### WORK TO COMPLETE
Scan the material and copy out each line where the word "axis" occurs.

### DATA EXCERPT
■ ■ ■ ■ ■

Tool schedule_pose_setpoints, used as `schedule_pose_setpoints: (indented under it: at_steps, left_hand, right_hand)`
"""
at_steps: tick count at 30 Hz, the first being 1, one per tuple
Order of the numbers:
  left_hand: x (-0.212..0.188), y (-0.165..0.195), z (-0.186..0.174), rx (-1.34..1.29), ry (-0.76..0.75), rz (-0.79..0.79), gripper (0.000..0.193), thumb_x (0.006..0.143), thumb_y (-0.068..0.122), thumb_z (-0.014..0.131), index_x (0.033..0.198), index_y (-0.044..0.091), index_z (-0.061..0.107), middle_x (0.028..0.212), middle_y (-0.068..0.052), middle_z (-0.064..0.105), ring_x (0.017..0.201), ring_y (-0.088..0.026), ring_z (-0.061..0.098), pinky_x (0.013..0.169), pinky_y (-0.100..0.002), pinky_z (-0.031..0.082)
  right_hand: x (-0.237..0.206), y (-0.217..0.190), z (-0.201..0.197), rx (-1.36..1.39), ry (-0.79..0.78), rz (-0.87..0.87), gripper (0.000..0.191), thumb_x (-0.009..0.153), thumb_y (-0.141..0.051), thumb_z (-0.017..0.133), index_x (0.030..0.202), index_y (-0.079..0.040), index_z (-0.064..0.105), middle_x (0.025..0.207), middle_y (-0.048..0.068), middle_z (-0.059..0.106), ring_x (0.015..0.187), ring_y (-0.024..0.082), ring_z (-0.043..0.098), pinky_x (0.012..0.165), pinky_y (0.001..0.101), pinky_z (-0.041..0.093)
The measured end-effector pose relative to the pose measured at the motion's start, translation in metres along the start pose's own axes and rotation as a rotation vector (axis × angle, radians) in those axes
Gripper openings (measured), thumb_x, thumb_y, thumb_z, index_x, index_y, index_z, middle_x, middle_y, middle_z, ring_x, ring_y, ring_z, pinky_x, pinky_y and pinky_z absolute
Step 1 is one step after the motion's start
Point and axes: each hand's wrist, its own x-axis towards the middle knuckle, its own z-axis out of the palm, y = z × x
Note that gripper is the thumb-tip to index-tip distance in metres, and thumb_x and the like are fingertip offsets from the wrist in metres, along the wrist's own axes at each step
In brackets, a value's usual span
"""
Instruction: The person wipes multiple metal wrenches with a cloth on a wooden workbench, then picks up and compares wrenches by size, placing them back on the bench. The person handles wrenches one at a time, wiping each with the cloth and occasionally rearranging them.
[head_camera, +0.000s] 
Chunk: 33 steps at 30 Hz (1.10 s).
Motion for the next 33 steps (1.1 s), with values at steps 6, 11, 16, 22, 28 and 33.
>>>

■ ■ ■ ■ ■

### SOLUTION
The measured end-effector pose relative to the pose measured at the motion's start, translation in metres along the start pose's own axes and rotation as a rotation vector (axis × angle, radians) in those axes
Point and axes: each hand's wrist, its own x-axis towards the middle knuckle, its own z-axis out of the palm, y = z × x

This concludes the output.